Machine Learning Depression Risk Assessment
Find Innovative SolutionsGenerate Solutions
Solution Overview
Problem
Conventional methods for identifying depression in healthcare settings are subjective and inefficient, failing to accurately assess and intervene in potential depression risks due to the complexity of the condition and vast amount of data involved.
Innovation Solution
A machine learning-based method that processes user data to extract relevant attributes, generates risk scores, and initiates targeted interventions by training models on historical data, including structured and unstructured information, to provide objective and timely assessments.
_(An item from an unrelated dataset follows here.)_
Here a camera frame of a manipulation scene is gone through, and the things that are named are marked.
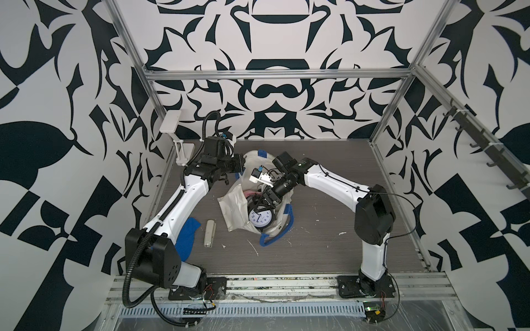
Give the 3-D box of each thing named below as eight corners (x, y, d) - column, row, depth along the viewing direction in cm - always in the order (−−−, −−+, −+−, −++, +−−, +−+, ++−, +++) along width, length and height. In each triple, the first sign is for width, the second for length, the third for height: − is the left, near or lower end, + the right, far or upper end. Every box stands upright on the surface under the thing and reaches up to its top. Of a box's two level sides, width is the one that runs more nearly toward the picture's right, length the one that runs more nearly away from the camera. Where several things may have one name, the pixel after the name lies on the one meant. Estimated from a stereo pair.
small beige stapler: (204, 247, 84) (202, 244, 82) (209, 222, 91) (207, 219, 89) (212, 247, 84) (211, 244, 82) (216, 222, 91) (215, 219, 89)
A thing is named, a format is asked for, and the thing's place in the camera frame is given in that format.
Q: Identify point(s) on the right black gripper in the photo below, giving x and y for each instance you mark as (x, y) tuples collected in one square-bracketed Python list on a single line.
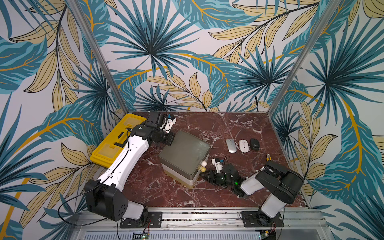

Engineering Contradictions & Design Principles
Engineering Contradiction Analysis
1Measurement precision
If manual assessments by healthcare providers are used to identify depression signs, then human expertise and judgment are applied, but the process is entirely subjective and frequently fails to identify those most in need of additional care
Solution Approach 1:
The patent replaces the manual mechanical assessment process with an automated machine learning system that processes user data, extracts attributes, and generates depression risk scores objectively, eliminating human subjectivity while maintaining high identification accuracy
Solution Approach 2:
The patent introduces a machine learning model as an intermediary between raw user data and depression risk assessment, using trained algorithms to process information and generate objective risk scores that bridge data and clinical decision-making
2Measurement precision
If healthcare providers manually evaluate all relevant data to identify potential depression concerns, then comprehensive assessment is attempted, but it is simply impossible for healthcare providers to evaluate all relevant data given the vast complexity involved in clinical depression
Solution Approach 1:
The patent segments the complex depression assessment task into distinct components: data extraction, attribute generation through machine learning models, and risk score calculation, allowing each component to be optimized independently and processed efficiently
Solution Approach 2:
The patent uses trained machine learning models that have been copied from training data to automatically replicate expert assessment patterns, enabling comprehensive data evaluation without requiring human providers to manually analyze every data point
3Loss of time
If conventional manual assessment methods are used, then healthcare providers can identify some depression risks, but the process is inefficient and fails to provide timely interventions
Solution Approach 1:
The patent performs preliminary actions by pre-training machine learning models on historical depression data, enabling the system to rapidly assess new users and generate risk scores immediately without requiring time-consuming manual evaluation
Solution Approach 2:
The patent implements self-service through automated machine learning models that independently process user data, extract relevant attributes, and generate depression risk assessments without requiring healthcare provider time and effort
Data Source
AI summary
Techniques for improved machine learning are provided. User data describing a user is received, and a set of user attributes corresponding to a defined set of features is extracted from the user data. A risk score is generated by processing the set of user attributes using a trained machine learning model, where the risk score indicates a probability that the user has or will develop depression. One or more interventions are initiated for the user based on the risk score.